- **EXERCISE OBJECTIVE**: For this exercise, reproduce the entries below exactly, but only from the line containing "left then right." through the line containing "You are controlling", both included.

━━━ PROVIDED INFORMATION

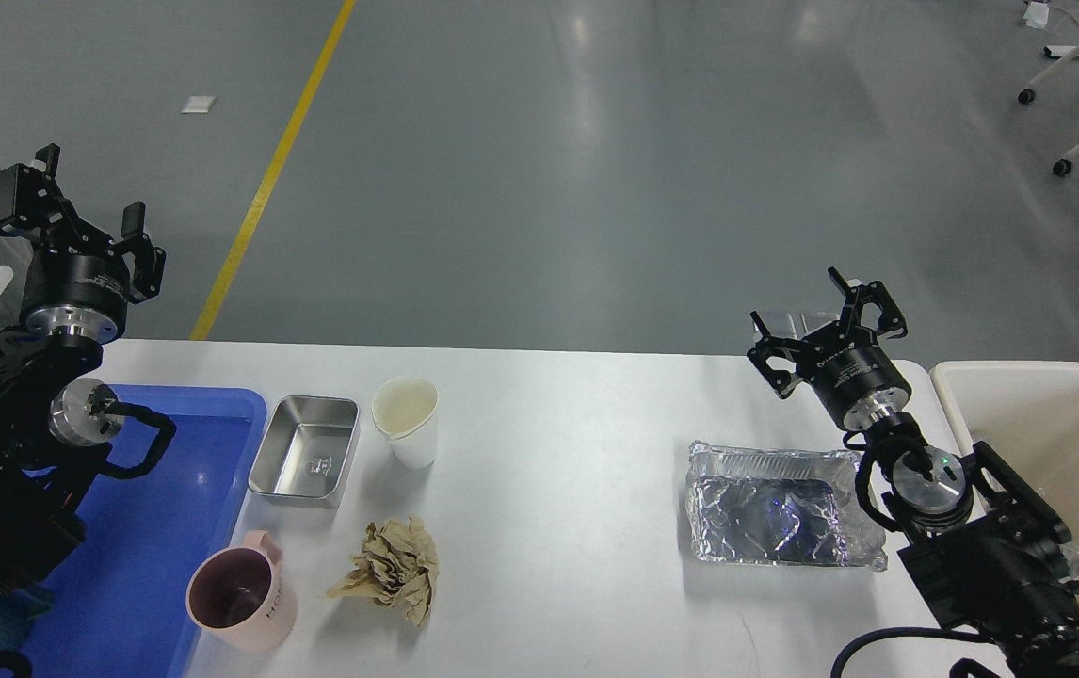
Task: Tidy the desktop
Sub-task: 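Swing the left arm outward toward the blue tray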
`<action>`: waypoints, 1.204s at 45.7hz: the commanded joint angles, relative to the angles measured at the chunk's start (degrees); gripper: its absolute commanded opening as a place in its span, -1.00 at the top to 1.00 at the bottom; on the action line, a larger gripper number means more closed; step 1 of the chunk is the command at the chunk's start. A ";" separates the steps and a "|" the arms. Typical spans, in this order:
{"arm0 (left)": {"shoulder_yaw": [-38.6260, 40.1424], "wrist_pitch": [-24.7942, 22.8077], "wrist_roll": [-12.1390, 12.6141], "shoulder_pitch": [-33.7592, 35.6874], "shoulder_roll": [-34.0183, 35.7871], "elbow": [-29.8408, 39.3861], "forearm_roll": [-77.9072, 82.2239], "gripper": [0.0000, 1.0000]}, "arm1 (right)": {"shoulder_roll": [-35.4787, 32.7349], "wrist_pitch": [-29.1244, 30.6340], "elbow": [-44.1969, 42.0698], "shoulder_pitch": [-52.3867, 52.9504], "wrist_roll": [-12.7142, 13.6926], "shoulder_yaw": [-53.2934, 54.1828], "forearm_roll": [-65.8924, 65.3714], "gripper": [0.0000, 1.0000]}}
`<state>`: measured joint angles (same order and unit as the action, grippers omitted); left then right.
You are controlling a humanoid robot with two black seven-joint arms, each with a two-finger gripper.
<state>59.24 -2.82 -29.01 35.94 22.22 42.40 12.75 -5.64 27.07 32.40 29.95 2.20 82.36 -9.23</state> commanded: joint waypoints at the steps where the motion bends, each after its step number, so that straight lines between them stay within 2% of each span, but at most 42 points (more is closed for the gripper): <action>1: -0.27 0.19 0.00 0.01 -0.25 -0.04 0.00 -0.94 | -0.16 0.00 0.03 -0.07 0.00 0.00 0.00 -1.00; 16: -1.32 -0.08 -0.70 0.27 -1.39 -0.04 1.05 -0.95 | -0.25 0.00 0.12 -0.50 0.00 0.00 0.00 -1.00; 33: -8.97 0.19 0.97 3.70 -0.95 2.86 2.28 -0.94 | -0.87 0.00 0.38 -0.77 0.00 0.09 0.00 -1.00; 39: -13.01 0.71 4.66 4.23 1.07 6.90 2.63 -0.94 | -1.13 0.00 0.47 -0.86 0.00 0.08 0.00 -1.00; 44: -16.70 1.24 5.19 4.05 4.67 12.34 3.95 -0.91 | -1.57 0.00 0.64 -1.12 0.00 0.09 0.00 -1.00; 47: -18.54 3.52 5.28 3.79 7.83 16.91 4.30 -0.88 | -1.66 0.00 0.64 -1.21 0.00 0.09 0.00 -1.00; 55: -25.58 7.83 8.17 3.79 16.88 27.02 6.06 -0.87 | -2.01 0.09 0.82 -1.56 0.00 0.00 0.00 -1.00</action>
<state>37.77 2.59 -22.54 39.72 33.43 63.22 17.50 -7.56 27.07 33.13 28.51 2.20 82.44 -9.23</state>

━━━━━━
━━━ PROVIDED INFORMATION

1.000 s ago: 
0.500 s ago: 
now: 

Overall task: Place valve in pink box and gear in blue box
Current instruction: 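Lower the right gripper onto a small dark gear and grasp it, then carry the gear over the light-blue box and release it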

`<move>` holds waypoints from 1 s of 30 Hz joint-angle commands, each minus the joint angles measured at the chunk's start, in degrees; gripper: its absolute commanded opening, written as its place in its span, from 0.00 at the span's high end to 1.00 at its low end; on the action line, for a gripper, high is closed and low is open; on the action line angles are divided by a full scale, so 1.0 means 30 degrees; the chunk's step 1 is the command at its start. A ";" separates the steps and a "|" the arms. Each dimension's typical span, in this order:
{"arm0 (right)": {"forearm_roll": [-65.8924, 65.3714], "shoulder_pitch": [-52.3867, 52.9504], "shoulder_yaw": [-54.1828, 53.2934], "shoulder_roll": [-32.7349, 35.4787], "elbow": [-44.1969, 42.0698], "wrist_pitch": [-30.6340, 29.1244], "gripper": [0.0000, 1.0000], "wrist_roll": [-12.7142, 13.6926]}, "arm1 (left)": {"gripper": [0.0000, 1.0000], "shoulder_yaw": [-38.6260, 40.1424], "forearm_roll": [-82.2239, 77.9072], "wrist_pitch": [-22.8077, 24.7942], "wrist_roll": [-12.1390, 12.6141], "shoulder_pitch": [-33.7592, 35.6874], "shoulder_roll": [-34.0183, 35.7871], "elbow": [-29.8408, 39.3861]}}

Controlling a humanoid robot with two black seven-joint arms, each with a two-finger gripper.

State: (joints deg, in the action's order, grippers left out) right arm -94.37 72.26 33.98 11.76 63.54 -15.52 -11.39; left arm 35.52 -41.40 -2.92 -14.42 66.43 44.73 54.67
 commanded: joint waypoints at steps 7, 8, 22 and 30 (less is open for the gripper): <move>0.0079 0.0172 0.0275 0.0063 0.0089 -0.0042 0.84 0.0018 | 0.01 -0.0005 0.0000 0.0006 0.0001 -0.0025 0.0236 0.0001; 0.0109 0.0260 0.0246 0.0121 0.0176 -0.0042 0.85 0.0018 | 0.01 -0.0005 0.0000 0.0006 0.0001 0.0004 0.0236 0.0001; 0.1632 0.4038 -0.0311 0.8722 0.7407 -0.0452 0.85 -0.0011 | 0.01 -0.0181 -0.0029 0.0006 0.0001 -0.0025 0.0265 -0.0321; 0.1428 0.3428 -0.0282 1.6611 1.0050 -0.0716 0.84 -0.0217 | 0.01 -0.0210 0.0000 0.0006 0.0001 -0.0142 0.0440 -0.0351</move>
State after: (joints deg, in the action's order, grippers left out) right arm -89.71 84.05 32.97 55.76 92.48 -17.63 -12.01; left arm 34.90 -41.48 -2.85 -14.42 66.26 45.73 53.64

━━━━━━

- **TASK RESULT**:
`<state>`: measured joint angles (same order and unit as the action, grippers omitted); left then right.
You are controlling a humanoid robot with two black seven-joint arms, each with a two-finger gripper.

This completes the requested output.